Two high-affinity cAMP-binding proteins (I and II) have been purified to homogeneity from baker's yeast by a procedure avoiding proteolytic damage. These proteins have been identified as multiple forms of glyceraldehyde-3-phosphate dehydrogenase. The two cAMP-binding proteins are similar in affinities for cAMP, have identical elution volumes on gel filtration, and contain one type of subunit (Mr 37 500). The form II of glyceraldehyde-3-phosphate dehydrogenase is free of NAD+ and has a Kd of 1.3 X 10(-6) M with respect to cAMP. A marked concentration-dependent self-association of the subunits of the form-II protein was revealed by Yphantis sedimentation equilibrium studies. Significant monomer concentrations are present at total concentrations less than 0.02 mg/ml. Conventional sedimentation equilibrium analyses indicated a tetramer Mr of 170 000. The high-affinity binding of cAMP to glyceraldehyde-3-phosphate dehydrogenase may significantly reduce intracellular cAMP levels and is also discussed in relation to the nature of eukaryote cAMP-binding proteins with similar native or subunit Mr values which are at present functionally undefined.
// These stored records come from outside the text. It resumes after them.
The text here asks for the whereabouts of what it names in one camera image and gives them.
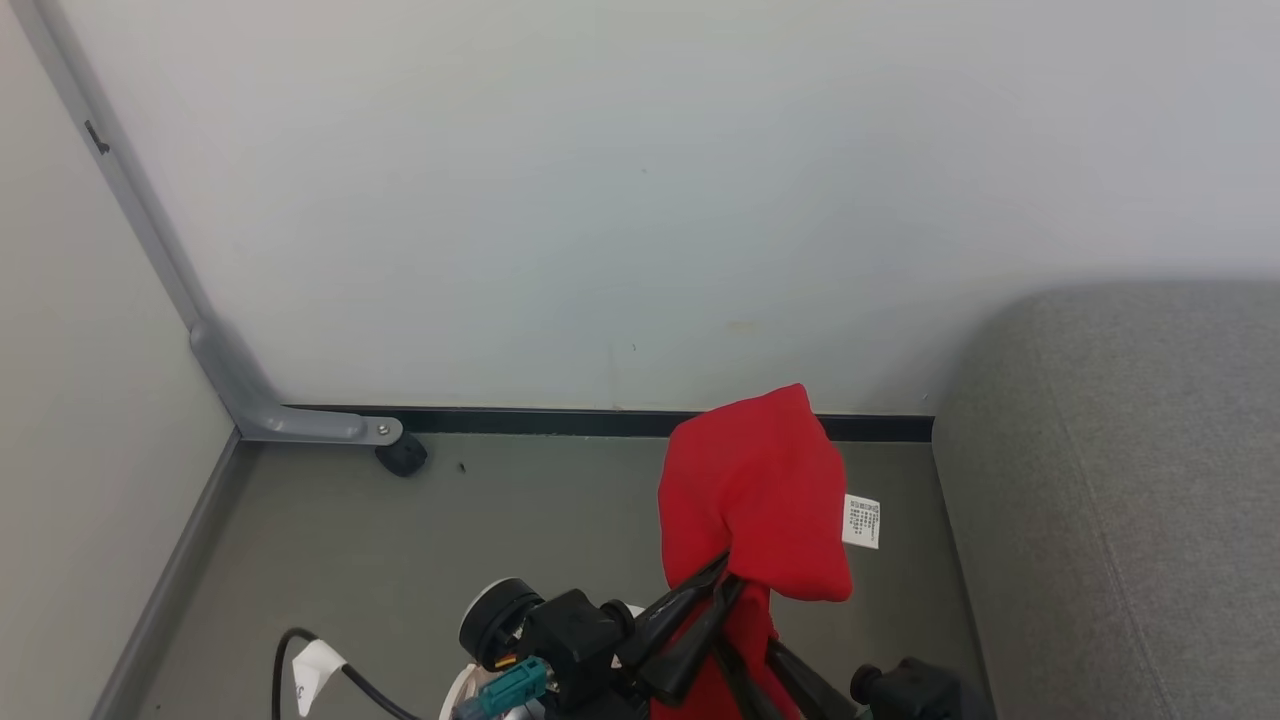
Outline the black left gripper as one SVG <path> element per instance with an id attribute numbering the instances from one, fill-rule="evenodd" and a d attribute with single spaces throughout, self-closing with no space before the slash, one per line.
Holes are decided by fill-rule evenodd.
<path id="1" fill-rule="evenodd" d="M 527 600 L 520 607 L 520 657 L 547 667 L 547 689 L 538 698 L 541 717 L 649 719 L 649 698 L 618 651 L 631 639 L 669 641 L 710 597 L 684 633 L 640 669 L 653 700 L 680 706 L 746 587 L 740 577 L 721 582 L 728 561 L 730 553 L 721 553 L 646 609 L 618 600 L 594 605 L 582 591 Z"/>

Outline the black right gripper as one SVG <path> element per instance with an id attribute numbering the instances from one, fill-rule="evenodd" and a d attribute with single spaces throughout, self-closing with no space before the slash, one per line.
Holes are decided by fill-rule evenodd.
<path id="1" fill-rule="evenodd" d="M 718 638 L 713 655 L 742 719 L 786 719 L 728 639 Z M 904 659 L 888 671 L 860 666 L 850 680 L 856 703 L 780 641 L 769 641 L 768 667 L 805 719 L 963 717 L 960 678 L 919 659 Z"/>

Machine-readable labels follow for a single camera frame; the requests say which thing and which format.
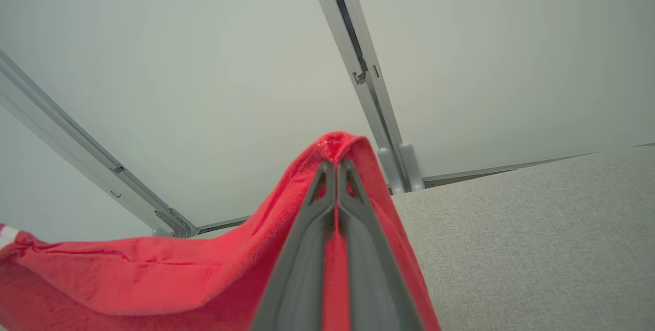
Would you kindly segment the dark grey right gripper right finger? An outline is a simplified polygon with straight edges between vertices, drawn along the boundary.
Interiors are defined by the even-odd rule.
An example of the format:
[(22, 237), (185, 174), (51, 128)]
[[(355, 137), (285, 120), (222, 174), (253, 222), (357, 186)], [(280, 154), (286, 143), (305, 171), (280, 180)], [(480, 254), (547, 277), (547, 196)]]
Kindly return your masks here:
[(351, 330), (424, 330), (423, 321), (354, 162), (337, 168), (340, 232), (347, 245)]

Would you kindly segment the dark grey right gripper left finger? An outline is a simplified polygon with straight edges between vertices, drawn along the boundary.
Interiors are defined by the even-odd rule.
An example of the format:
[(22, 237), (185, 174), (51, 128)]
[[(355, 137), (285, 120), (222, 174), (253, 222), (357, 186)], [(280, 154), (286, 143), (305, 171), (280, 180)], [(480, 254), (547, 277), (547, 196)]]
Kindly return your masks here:
[(297, 212), (251, 330), (321, 330), (326, 243), (334, 235), (336, 168), (323, 161)]
通过避免蛋白水解损伤的方法,已从面包酵母中纯化出两种高亲和力的环磷酸腺苷(cAMP)结合蛋白(I和II),达到了均一性。这些蛋白已被鉴定为甘油醛-3-磷酸脱氢酶的多种形式。这两种cAMP结合蛋白对cAMP的亲和力相似,在凝胶过滤中的洗脱体积相同,且含有一种亚基(相对分子质量37500)。甘油醛-3-磷酸脱氢酶的II型不含烟酰胺腺嘌呤二核苷酸(NAD+),对cAMP的解离常数(Kd)为1.3×10⁻⁶ M。扬凡蒂斯沉降平衡研究揭示了II型蛋白亚基明显的浓度依赖性自缔合。在总浓度低于0.02 mg/ml时存在显著的单体浓度。传统的沉降平衡分析表明四聚体的相对分子质量为170000。cAMP与甘油醛-3-磷酸脱氢酶的高亲和力结合可能会显著降低细胞内cAMP水平,并且还结合目前功能尚未明确的、具有相似天然或亚基相对分子质量值的真核生物cAMP结合蛋白的性质进行了讨论。